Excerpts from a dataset
'''

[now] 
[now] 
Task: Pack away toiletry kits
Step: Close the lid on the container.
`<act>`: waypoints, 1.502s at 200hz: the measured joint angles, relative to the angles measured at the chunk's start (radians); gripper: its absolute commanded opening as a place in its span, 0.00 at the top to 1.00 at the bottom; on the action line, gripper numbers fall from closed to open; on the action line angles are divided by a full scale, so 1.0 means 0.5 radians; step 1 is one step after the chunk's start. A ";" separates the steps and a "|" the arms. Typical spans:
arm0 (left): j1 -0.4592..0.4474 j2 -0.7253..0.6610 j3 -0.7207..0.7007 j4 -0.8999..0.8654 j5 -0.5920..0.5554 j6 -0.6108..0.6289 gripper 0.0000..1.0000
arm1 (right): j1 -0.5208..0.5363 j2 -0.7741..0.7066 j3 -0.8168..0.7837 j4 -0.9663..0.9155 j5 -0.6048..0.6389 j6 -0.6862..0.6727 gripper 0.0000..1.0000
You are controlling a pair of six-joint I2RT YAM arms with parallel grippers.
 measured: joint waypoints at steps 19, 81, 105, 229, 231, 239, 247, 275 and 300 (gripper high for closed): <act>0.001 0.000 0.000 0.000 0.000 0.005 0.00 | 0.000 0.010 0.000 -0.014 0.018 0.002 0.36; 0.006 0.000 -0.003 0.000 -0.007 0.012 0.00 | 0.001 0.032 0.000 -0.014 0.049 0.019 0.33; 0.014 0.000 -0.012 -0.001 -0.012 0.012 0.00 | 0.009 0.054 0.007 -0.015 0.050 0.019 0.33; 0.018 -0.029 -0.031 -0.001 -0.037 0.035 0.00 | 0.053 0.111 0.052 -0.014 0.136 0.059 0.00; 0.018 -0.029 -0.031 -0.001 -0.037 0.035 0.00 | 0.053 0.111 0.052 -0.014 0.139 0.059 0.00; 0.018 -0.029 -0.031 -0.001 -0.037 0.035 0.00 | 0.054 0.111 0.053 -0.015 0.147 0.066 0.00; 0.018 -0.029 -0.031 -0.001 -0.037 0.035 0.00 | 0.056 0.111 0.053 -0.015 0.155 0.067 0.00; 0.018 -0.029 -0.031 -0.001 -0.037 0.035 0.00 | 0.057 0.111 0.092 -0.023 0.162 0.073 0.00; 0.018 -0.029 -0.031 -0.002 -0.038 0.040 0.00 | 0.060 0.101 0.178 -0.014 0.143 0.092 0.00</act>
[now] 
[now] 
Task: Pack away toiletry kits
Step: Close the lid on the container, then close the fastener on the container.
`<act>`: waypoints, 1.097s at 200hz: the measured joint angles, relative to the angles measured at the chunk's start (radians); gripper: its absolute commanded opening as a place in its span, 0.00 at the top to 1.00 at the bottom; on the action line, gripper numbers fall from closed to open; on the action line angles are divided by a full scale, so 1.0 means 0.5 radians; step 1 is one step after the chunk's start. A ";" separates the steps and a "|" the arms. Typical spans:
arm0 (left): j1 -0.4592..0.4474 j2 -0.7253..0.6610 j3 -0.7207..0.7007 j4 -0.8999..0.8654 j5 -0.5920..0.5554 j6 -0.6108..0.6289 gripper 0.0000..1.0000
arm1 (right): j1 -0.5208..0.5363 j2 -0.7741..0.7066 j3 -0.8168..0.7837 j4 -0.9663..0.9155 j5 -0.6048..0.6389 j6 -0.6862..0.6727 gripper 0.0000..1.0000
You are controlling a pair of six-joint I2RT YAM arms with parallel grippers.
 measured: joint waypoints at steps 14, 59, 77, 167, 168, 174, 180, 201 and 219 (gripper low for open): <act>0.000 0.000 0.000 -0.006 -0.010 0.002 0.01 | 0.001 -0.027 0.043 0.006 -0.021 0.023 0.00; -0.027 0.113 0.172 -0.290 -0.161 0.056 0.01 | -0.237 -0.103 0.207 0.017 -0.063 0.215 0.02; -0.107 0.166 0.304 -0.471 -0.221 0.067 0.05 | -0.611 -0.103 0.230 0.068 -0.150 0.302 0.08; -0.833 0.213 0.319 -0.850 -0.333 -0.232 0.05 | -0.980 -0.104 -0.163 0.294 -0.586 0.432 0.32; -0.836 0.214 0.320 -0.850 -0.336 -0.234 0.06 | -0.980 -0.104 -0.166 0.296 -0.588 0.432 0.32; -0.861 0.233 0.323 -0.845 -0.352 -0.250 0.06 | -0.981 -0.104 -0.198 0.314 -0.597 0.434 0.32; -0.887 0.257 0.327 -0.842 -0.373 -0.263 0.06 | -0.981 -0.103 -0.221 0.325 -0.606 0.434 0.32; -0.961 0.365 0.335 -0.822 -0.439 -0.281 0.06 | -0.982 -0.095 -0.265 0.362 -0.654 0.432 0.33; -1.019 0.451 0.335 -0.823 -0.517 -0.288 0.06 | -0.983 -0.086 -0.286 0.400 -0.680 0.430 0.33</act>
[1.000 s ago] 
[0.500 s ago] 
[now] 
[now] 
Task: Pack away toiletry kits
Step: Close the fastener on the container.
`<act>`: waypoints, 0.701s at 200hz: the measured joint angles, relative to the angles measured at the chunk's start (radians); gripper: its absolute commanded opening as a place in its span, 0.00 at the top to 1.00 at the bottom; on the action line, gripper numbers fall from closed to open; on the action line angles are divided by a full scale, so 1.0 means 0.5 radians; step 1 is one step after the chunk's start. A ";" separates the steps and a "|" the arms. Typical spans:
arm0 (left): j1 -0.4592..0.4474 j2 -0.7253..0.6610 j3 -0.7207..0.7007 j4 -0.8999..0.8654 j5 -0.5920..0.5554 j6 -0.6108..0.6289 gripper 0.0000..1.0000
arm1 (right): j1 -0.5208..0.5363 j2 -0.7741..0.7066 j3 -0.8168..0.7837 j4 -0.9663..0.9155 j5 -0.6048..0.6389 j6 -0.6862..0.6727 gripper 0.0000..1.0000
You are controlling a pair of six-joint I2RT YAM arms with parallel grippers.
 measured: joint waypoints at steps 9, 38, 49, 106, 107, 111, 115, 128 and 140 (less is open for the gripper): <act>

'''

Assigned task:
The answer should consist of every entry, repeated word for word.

Exercise result:
[now] 
[now] 
Task: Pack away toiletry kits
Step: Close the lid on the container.
`<act>`: waypoints, 1.502s at 200hz: the measured joint angles, relative to the angles measured at the chunk's start (radians); gripper: its absolute commanded opening as a place in its span, 0.00 at the top to 1.00 at the bottom; on the action line, gripper numbers fall from closed to open; on the action line angles are divided by a full scale, so 1.0 means 0.5 radians; step 1 is one step after the chunk's start. A ";" separates the steps and a "|" the arms. Typical spans:
arm0 (left): j1 -0.4592..0.4474 j2 -0.7253..0.6610 j3 -0.7207..0.7007 j4 -0.8999..0.8654 j5 -0.5920..0.5554 j6 -0.6108..0.6289 gripper 0.0000..1.0000
arm1 (right): j1 -0.5208..0.5363 j2 -0.7741..0.7066 j3 -0.8168..0.7837 j4 -0.9663..0.9155 j5 -0.6048..0.6389 j6 -0.6862..0.6727 gripper 0.0000..1.0000
You are controlling a pair of six-joint I2RT YAM arms with parallel grippers.
 measured: joint waypoints at steps 19, 81, 105, 229, 231, 239, 247, 275 and 300 (gripper high for closed): <act>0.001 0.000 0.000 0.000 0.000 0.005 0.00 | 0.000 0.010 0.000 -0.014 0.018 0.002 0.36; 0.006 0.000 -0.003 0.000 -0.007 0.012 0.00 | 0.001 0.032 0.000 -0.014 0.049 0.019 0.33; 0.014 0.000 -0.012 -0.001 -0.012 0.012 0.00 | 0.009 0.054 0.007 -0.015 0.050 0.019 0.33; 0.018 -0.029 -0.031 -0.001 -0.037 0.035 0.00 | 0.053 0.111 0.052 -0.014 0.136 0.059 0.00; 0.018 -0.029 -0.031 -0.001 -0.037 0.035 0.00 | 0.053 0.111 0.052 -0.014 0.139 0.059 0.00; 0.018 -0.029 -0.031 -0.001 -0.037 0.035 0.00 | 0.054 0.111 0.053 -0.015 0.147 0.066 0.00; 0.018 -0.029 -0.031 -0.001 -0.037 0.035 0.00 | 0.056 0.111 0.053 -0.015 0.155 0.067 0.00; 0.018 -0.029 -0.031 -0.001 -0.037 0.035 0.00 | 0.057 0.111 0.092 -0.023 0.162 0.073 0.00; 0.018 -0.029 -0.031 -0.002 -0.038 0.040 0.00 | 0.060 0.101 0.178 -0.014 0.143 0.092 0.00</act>
[now] 
[now] 
Task: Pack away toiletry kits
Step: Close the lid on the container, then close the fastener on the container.
`<act>`: waypoints, 1.097s at 200hz: the measured joint angles, relative to the angles measured at the chunk's start (radians); gripper: its absolute commanded opening as a place in its span, 0.00 at the top to 1.00 at the bottom; on the action line, gripper numbers fall from closed to open; on the action line angles are divided by a full scale, so 1.0 means 0.5 radians; step 1 is one step after the chunk's start. A ";" separates the steps and a "|" the arms. Typical spans:
arm0 (left): j1 -0.4592..0.4474 j2 -0.7253..0.6610 j3 -0.7207..0.7007 j4 -0.8999..0.8654 j5 -0.5920..0.5554 j6 -0.6108..0.6289 gripper 0.0000..1.0000
arm1 (right): j1 -0.5208..0.5363 j2 -0.7741..0.7066 j3 -0.8168..0.7837 j4 -0.9663..0.9155 j5 -0.6048..0.6389 j6 -0.6862..0.6727 gripper 0.0000..1.0000
You are controlling a pair of six-joint I2RT YAM arms with parallel grippers.
 measured: joint waypoints at steps 14, 59, 77, 167, 168, 174, 180, 201 and 219 (gripper low for open): <act>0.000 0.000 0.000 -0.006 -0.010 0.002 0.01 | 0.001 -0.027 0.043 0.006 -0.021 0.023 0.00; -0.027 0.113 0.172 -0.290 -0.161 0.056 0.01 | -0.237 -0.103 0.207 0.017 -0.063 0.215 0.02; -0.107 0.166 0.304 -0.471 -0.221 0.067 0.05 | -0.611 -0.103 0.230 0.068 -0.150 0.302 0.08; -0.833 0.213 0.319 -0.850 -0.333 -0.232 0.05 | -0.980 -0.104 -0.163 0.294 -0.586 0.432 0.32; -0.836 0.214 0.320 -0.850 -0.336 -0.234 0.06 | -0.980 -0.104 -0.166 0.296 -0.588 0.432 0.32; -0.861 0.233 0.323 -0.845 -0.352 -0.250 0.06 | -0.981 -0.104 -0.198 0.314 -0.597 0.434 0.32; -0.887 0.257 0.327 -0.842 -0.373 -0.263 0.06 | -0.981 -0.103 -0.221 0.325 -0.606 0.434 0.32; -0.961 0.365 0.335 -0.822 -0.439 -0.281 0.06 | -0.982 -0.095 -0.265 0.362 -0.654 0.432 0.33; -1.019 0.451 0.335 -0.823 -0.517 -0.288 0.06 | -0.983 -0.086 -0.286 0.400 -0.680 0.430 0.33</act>
[1.000 s ago] 
[0.500 s ago] 
[now] 
[now] 
Task: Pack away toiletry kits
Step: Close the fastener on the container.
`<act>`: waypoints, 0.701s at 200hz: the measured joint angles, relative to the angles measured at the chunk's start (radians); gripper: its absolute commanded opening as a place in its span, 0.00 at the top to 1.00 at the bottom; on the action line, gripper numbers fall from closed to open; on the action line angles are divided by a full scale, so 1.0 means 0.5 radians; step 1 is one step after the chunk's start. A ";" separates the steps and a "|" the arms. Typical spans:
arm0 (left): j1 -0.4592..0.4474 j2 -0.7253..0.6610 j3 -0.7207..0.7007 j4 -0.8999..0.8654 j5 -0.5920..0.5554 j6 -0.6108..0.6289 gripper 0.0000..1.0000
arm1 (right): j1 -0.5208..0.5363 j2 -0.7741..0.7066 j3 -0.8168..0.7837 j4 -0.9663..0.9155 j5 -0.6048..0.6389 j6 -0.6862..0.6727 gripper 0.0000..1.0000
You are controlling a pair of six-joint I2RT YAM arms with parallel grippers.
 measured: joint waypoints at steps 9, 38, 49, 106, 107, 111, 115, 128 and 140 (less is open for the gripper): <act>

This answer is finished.